On being a Veggie Psychic in an age of climate change
Chicago is known for smashing two things together. The resulting word sandwich is swallowed into the city’s lexicon, hopefully washed down by craft beer. Frunchroom. Brunch. Linner. Sprummer. Winting. Since we are languishing in the latter (winter + spring = winting) — grey sky and April snows — we thought we’d talk more about growing vegetables and being a green caterer in the Midwest.
During the growing season, FIG sources produce from local and sustainable farms. At peak harvest, 80% or more of ingredients used in FIG food come from farms in and around Chicago, including Nichols Farm and Orchard, Ellis Farms, City Farm, Patchwork Farms, and more. For the purpose of our seasonal menus, Spring begins in mid – April. This means we are watching those fresh sheets like a hawk, and currently lamenting the lack of ramps, asparagus, radishes, morels, spring onions.
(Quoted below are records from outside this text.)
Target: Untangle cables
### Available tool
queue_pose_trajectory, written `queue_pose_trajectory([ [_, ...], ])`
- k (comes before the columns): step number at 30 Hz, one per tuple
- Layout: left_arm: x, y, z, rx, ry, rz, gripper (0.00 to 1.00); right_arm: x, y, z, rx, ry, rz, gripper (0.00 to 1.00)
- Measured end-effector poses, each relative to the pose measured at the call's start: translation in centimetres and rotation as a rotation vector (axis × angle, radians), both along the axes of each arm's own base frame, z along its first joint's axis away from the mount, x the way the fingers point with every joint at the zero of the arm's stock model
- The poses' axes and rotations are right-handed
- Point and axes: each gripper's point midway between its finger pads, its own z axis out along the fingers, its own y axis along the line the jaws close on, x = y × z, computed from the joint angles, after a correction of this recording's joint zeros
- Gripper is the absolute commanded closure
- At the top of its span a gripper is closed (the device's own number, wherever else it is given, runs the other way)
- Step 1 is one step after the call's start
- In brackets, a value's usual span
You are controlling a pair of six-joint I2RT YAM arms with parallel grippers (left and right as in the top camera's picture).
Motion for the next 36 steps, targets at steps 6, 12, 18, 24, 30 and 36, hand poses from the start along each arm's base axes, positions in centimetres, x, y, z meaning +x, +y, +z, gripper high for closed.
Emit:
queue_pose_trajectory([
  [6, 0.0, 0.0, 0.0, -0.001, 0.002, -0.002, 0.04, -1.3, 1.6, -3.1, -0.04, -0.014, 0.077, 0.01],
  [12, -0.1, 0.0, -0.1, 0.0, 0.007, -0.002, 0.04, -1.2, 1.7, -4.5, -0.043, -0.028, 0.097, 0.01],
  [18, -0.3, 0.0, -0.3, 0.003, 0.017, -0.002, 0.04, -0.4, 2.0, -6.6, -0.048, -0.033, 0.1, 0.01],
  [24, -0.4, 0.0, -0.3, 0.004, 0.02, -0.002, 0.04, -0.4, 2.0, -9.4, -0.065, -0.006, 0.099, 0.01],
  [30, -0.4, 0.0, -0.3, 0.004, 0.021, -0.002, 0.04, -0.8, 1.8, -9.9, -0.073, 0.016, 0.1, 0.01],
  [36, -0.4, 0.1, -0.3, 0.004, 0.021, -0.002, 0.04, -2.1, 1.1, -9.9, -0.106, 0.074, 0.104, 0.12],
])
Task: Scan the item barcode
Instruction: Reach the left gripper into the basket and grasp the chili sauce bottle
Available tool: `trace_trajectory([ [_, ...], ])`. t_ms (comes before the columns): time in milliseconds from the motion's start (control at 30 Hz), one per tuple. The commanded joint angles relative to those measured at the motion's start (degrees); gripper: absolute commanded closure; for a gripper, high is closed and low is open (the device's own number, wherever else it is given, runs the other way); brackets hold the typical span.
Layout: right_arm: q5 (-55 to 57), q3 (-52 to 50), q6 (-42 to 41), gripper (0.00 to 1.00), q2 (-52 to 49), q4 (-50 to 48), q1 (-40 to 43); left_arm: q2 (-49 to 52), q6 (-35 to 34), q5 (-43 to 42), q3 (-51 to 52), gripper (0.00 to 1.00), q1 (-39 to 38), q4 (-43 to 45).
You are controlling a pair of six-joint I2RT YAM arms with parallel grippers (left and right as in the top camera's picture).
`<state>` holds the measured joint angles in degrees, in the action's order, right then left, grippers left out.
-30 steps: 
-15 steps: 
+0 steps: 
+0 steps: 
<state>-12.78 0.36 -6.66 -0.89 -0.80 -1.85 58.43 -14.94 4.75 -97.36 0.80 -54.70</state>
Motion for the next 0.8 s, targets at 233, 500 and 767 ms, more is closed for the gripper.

Historically, these are the first things to pop up in Agricultural Zone 5.
From a recent Nichols Farm email:
Now this weather is just getting ridiculous… As you might have figured this has been a very difficult start to the spring.
Right now any crystal ball looks like a snow globe and unfortunately, there is no Chicago farmer equivalent to the Long Island Medium. Although if there were they’d have a southside accent. The closest predictive power out there is the Old Farmer’s Almanac, and the wizened weather watching of seasoned growers.
We don’t know when exactly we’ll see those tender green first crops, but we eagerly await Seasonal Menus like this dinner:
For now, we’re supplementing what we can from urban indoor farms, such as Metro Farms and Chicago Mushroom Company. Although we realize no one person can influence or predict the weather, seasons are shifting. In honor of Earth Day, we’d like to encourage everyone to consider their carbon footprint, eat seasonally, and SUPPORT LOCAL GROWERS!